[Collected data — start]

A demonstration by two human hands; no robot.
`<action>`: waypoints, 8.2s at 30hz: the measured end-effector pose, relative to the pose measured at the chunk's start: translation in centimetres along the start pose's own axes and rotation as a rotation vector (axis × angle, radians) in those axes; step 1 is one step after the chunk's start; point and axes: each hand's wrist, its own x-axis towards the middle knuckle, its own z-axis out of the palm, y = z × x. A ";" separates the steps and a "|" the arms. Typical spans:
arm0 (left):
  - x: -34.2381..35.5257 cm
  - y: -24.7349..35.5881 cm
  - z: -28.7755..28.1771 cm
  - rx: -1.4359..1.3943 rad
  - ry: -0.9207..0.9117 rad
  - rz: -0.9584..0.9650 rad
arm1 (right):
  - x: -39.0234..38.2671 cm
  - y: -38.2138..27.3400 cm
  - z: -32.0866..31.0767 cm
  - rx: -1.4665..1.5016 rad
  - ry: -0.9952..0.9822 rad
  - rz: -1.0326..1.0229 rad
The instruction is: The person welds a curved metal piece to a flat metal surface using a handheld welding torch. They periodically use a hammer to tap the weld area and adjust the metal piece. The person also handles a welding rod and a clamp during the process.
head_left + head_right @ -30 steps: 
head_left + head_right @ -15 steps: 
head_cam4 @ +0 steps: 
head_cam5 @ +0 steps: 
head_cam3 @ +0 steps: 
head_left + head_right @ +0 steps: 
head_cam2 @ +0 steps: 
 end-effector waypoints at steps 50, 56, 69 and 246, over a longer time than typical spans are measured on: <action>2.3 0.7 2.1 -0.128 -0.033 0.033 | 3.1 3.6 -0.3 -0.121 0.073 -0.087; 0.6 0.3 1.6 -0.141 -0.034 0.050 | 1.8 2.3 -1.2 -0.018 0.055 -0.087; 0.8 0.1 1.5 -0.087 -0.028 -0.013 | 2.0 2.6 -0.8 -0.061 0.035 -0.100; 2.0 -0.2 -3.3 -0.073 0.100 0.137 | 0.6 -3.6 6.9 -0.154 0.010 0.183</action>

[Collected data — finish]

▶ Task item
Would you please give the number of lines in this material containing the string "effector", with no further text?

▶ Output of the task
2